It's typical Basil that when he was notified of this award he was sure we must be looking for some other Basil and couldn't imagine what he had done to deserve such a thing.

The short answer is everything.

His day job was running the UBC Library, a challenge sufficient by itself to drive ordinary mortals around the bend, which has been proven on several occasions apparently. But Basil carried it out in an exemplary manner for 17 years. For that alone he deserves a medal.

But it is a testament to the breadth of his interests and his great but gentle energies that it is mainly for his extra curricular activities we are honoring him tonight.

His library career began at McGill University where he was a reference librarian from 1954 to 1956. He joined the staff of UBC Library in 1956 as a cataloguer, became the first Head of the Special Collections Division in 1960, and then the Coordinator of Collections in 1962. He helped create the archival collection on Malcolm Lowry at UBC Special Collections, one of the world's foremost resources for Lowry research.

He served as University Librarian at UBC (1964-1981) and was Director of the School of Library, Archival and Information Studies (1981-1992). During this latter period he implemented the first post-graduate degree program in North America in the field of archival studies. For a dozen years he taught at the school the only course available on publishing in British Columbia.
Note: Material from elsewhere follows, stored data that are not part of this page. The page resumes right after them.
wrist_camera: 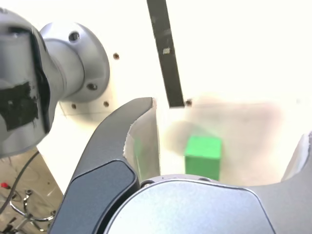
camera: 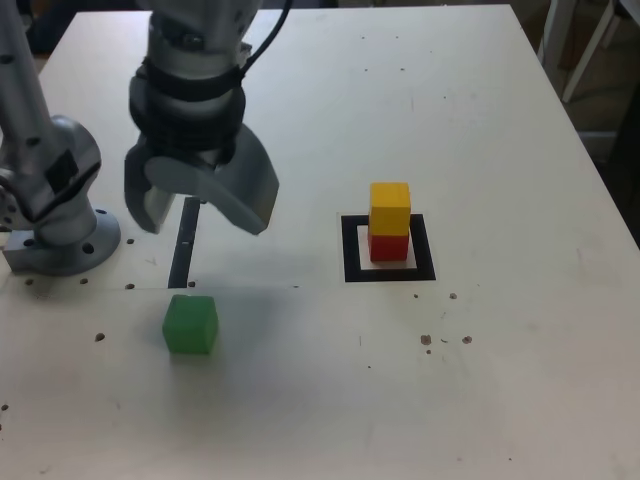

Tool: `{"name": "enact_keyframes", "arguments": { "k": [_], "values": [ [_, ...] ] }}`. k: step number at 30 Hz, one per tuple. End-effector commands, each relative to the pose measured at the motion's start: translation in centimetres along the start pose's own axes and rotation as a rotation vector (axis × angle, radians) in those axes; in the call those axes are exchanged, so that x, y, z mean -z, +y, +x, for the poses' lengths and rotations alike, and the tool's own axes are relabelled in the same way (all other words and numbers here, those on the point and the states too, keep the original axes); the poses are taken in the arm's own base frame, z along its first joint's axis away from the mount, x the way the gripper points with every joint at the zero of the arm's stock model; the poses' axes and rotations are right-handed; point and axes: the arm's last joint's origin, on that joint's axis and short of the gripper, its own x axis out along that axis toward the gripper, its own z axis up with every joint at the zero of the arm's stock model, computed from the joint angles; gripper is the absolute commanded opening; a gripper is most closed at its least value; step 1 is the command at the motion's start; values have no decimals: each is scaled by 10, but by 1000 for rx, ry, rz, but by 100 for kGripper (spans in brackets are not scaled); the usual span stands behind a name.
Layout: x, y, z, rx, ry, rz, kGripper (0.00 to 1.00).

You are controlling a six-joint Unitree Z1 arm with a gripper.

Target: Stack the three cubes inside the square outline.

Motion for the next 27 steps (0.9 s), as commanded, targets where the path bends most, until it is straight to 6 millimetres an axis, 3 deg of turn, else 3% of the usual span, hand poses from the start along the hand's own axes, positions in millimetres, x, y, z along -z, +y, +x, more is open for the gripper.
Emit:
{"name": "enact_keyframes", "arguments": {
  "k": [1,9,18,27],
  "values": [
    [4,-8,2,8,2,13,100],
    [8,-31,12,51,9,54,99],
    [-6,-52,33,95,36,90,98],
    [-13,-57,48,116,64,100,87]
  ]
}}
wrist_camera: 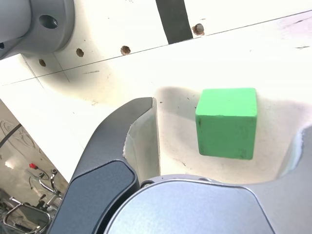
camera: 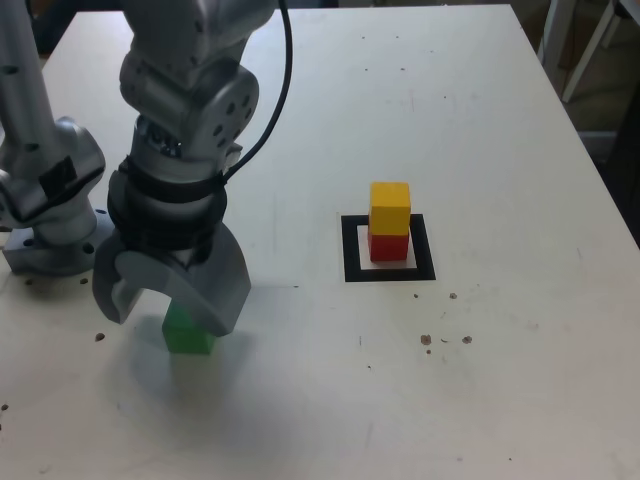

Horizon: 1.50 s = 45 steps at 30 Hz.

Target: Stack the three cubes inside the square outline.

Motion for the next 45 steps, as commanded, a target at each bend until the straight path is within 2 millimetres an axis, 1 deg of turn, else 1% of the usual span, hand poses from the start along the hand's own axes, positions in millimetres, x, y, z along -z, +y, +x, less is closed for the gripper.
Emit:
{"name": "enact_keyframes", "arguments": {
  "k": [1,9,13,16,22,24,34,38,41,45],
  "values": [
    [-2,-1,4,6,6,6,85],
    [-9,-4,8,27,-1,22,75],
    [-11,-5,9,27,-1,23,66],
    [-12,-5,9,27,-1,23,57],
    [-14,-5,10,27,-18,25,35],
    [-14,-5,10,27,-23,26,31],
    [-14,-5,10,25,-23,26,30],
    [-13,-4,7,15,-27,25,30],
    [-13,-3,-4,-15,-33,18,30],
    [-15,3,-24,-59,-31,-8,30]
  ]
}}
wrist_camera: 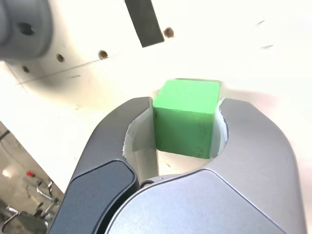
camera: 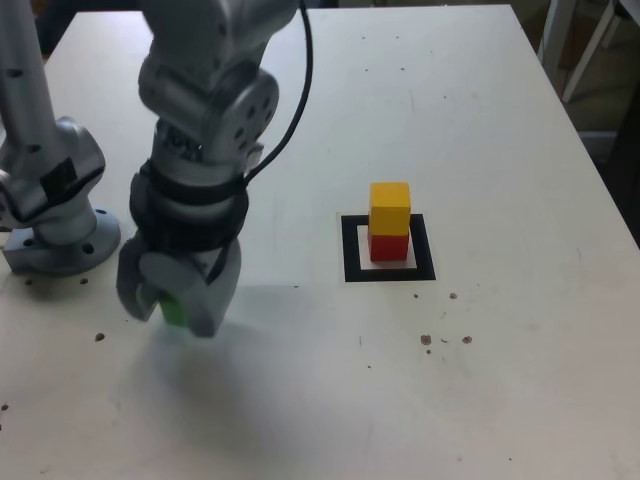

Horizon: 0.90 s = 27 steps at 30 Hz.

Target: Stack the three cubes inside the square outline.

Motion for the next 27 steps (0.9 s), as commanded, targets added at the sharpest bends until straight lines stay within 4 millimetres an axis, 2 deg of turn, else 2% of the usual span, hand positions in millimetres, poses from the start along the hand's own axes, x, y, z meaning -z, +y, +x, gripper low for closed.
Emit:
{"name": "enact_keyframes", "arguments": {
  "k": [1,8,14,19,27],
  "values": [
    [0,6,-13,-15,0,-15,30],
    [-11,25,-44,-19,-19,-28,30],
    [-24,44,-79,0,-45,-31,30],
    [-39,61,-103,11,-68,-37,30],
    [-72,93,-117,32,-89,-53,30]
  ]
}}
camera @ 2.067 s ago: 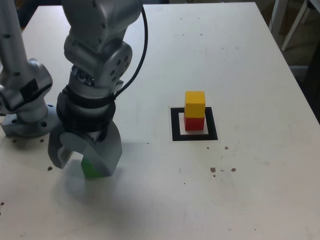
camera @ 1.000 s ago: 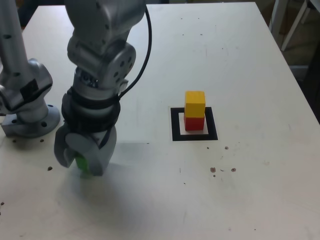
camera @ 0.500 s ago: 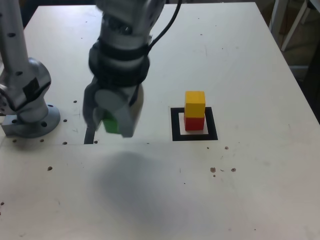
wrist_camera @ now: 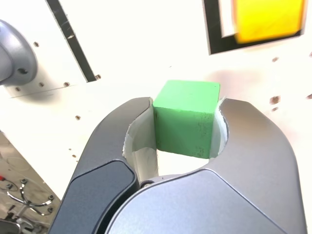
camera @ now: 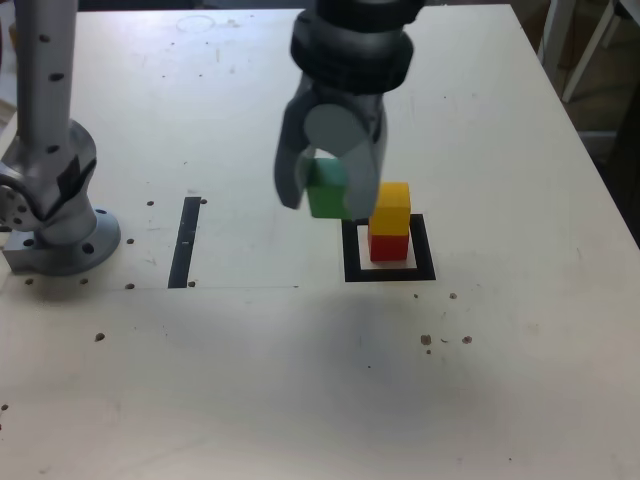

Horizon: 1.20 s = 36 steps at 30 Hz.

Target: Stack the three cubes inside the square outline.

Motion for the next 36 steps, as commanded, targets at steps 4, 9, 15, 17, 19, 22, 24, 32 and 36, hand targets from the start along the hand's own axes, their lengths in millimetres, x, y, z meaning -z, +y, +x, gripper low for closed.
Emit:
{"name": "enact_keyframes", "arguments": {
  "k": [4,9,15,17,19,22,24,32,36],
  "values": [
    [-14,18,0,11,5,-14,30],
    [-26,35,1,22,-2,-28,30],
    [-33,48,2,26,-8,-38,30],
    [-34,51,3,27,-6,-41,30],
    [-35,54,4,28,-4,-43,30],
    [-37,56,5,29,-1,-44,30],
    [-38,56,6,29,-1,-44,30],
    [-41,57,7,25,0,-44,32],
    [-41,58,8,22,3,-46,59]
  ]
}}
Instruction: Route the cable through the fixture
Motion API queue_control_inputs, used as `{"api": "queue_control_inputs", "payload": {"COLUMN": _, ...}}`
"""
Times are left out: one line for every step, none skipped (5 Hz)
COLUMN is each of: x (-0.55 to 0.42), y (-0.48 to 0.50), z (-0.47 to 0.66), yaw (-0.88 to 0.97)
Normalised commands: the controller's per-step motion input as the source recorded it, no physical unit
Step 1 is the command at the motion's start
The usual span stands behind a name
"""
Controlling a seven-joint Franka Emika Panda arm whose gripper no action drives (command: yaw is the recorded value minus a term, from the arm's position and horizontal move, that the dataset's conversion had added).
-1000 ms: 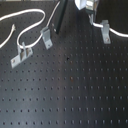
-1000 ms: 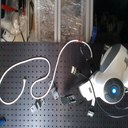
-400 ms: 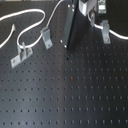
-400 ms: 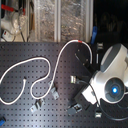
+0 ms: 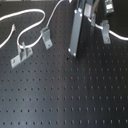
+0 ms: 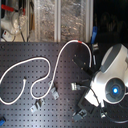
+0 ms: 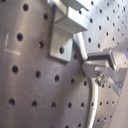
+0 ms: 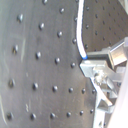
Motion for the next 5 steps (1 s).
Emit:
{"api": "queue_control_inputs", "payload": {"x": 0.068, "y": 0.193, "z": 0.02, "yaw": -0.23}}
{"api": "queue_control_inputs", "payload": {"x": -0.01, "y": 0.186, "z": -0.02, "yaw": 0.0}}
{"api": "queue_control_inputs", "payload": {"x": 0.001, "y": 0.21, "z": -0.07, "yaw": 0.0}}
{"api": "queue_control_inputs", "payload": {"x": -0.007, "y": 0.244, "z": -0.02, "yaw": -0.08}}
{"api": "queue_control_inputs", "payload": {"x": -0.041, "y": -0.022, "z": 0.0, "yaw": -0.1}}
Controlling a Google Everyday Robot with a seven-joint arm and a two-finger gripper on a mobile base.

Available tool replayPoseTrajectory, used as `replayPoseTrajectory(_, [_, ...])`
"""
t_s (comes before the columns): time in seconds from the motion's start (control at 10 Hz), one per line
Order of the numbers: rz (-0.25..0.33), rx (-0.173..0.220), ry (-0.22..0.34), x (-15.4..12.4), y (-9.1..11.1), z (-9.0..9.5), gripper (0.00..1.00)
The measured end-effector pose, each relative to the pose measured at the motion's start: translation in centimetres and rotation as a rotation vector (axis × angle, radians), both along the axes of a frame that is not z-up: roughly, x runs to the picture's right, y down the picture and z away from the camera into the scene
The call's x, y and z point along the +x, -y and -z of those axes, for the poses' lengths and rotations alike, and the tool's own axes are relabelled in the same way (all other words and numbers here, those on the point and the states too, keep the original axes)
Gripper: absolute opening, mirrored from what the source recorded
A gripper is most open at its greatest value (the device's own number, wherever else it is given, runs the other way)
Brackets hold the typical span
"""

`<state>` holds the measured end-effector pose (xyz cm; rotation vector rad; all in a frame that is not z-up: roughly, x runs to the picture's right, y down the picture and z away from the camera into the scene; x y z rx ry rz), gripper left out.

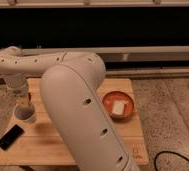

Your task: Pick up the ceramic cup

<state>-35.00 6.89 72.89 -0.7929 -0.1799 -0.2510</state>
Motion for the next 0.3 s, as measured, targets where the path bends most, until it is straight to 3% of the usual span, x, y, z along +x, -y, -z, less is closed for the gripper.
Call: replayPoseTrajectory(0.3, [0.004,0.012,0.009,0.08,0.63,0.29,0.0])
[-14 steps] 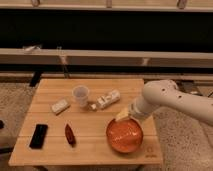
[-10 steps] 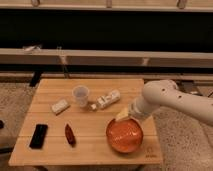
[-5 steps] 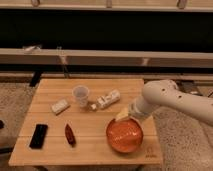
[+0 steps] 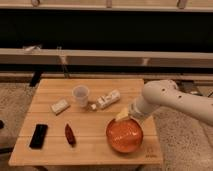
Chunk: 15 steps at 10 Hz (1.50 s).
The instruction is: Place the white sponge in the ceramic cup
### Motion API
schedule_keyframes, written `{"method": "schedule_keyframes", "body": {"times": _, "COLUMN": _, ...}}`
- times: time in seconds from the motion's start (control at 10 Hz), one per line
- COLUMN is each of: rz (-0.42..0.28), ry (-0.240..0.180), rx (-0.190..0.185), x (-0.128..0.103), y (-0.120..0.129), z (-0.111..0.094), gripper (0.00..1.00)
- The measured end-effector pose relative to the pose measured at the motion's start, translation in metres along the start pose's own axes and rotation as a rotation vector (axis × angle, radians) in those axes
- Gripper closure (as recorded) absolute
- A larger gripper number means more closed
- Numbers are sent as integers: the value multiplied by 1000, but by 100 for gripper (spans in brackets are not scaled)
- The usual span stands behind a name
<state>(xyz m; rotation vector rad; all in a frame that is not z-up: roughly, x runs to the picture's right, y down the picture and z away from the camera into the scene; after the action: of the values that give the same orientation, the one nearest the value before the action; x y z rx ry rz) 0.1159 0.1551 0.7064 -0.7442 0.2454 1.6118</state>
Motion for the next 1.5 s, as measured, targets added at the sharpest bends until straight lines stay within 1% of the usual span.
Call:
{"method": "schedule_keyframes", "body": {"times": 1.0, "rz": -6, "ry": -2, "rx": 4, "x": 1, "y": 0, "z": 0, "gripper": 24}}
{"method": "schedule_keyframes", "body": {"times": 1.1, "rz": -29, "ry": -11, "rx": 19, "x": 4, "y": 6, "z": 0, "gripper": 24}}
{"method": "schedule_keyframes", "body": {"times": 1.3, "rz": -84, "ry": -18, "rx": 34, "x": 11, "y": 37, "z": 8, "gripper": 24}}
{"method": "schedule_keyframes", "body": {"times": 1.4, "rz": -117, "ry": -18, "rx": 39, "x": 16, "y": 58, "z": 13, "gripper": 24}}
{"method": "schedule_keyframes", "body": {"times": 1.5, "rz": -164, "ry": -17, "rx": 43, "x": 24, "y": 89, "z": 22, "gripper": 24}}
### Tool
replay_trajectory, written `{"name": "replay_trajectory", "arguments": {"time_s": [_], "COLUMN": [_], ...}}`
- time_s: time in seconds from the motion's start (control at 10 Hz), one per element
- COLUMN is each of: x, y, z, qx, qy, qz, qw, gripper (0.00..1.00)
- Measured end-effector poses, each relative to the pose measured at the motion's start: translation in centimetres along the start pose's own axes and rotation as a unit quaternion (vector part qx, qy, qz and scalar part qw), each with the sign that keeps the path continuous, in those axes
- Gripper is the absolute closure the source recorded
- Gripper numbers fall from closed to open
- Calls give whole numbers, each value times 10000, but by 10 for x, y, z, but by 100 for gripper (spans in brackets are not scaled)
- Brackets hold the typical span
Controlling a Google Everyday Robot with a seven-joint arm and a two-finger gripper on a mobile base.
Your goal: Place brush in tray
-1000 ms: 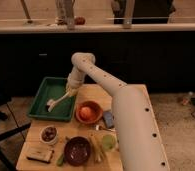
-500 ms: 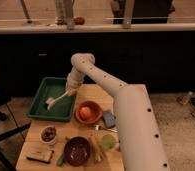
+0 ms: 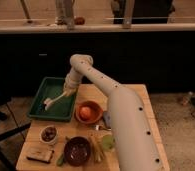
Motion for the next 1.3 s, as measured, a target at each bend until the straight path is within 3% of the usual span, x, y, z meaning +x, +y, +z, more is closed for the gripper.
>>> {"name": "replay_trajectory", "arguments": {"time_s": [0.5, 0.9, 1.3], "x": [-8, 0, -2], "y": [-6, 2, 1], "z": [15, 4, 2], "qx": [-104, -74, -58], "qy": [-150, -101, -97], "qz": [-102, -36, -40], "qw": [9998, 9999, 9999], "gripper": [98, 65, 63]}}
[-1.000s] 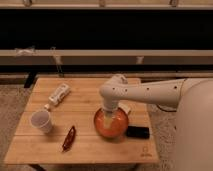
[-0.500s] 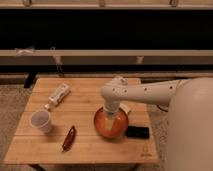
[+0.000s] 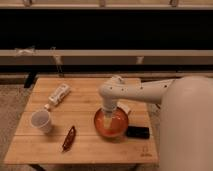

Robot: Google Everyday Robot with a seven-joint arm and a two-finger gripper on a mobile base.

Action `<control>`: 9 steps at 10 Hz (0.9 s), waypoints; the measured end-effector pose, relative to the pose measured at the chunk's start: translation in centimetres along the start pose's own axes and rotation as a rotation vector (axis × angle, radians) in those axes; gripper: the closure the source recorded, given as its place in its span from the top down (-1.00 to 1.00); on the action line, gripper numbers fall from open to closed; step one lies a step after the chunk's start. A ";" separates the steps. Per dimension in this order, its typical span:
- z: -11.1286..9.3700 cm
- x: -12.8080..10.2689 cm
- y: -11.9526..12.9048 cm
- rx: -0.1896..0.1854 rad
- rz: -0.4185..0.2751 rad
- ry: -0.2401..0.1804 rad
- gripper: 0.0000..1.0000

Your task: Push the ceramic bowl across the table

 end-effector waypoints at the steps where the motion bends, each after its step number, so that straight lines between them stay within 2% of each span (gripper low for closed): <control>1: 0.3 -0.6 -0.5 -0.004 -0.007 -0.003 0.44; 5: 0.9 -2.7 -2.0 -0.010 -0.037 -0.019 0.44; 9: 0.4 -5.1 -3.5 0.003 -0.069 -0.050 0.44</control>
He edited the British Columbia Library Quarterly 1963/64. In 1965 he was one of the founders of the Alcuin Society, which provides awards for excellence in Canadian book design. In 1967 he and bookseller Bill Duthie collaborated in the production of the first edition of Canadian Books in Print. As Chairman of the U.B.C. President's Committee on University Publishing, he was instrumental in establishing U.B.C. Press, and served as the founding Chair of its Board from 1970 to 1982.

He was one of the proponents of the 1986 Public Lending Right legislation that compensates all Canadian authors for having their works in Canadian public libraries. From 1987 he served on the founding Board of the Canadian Centre for Studies in Publishing at Simon Fraser University. He has acted as a consultant to several governments and their agencies, including the BC Arts Board, the Social Sciences and Humanities Research Council, the Canada Council and the National Library. Currently (2004) he is the Chairman of the Publications Committee of the Bibliographical Society of Canada. (I am indebted to that excellent online resource, ABCBookworld.com, for much of the foregoing)


I first met Basil when he organized the first and only Conference on Western Regional Publishing in 1972. It was the year in which Mary and I published the first issue of Raincoast Chronicles, way up in Pender Harbour where we despaired of ever being noticed by the outside world. But Basil noticed us and somehow managed to get me to park my bulldozer long enough to come to this meeting he was convening for people doing things like we were doing. This was no modest gathering, it turned out. It brought together everyone who was publishing anything in western Canada, from books to one-issue wonders like ours. It filled a large convention room in downtown Vancouver. We listened to inspirational talks from folks like Bookpeople, the San Francisco distributor who hand sold a million copies of the hippie bible The Whole Earth Catalogue, and who urged us to break away from the clutches of traditional eastern publishing and forge our own destiny just as they were doing. Poor Bookpeople, they finally bit the dust this year, but a part of them carries on as Publishers Group West, the dominant distributor of independent presses in the US and a corporate relative of Raincoast Books.

At Basil's meeting participants spent most of their time wandering around bumping into each other exclaiming over and over how impressed and empowered they felt to discover there were so darn many of us. It was there for the first time I realized we were not involved in something solitary and quixotic, but were part of a larger cultural movement with common interests and the potential for the kind of growth that might even provide an opportunity to permanently park one's bulldozer. It was a stunning concept for me at the time. It was also where I first met many of the people I see in this room tonight and whom we would come to know as our publishing family. It was the first time we had ever been brought together in one place, and the direct result was that we dated each other up to get back together as soon as possible, which is how we came to form the old BCPG, which wasn't hard enough to say so we changed it to the ABPBC, which is still going strong after 30 years.

I don't know how Basil came to organize that convention and I'm sure if you asked him he would credit seven other people, but I was there and it was him alright. It was typical of the visionary influence he has had on our literary landscape. If there weren't enough other reasons already, for that act alone we that act alone we would owe him tonight's honour.

But there are many other reasons, and this list actually does him a disservice because it omits so many valuable contributions that were done so quietly and graciously nobody can remember them all. When I asked one of Basil's long-time colleagues what else he did that I might have left out, they said, "Everything. My goodness, what hasn't he done? But I hope you realize he will be very annoyed with you for pointing it out.";

So Basil old friend, I'm sorry to blow your cover after all these years, but yours is an act so classy it simply can't stay a secret any longer.

It gives me great pleasure to present the 2004 Gray Campbell Award for service to books over and above the call of duty to Basil Stuart Stubbs.

-- speech delivered by Howard White of Harbour Publishing, April 15, 2004.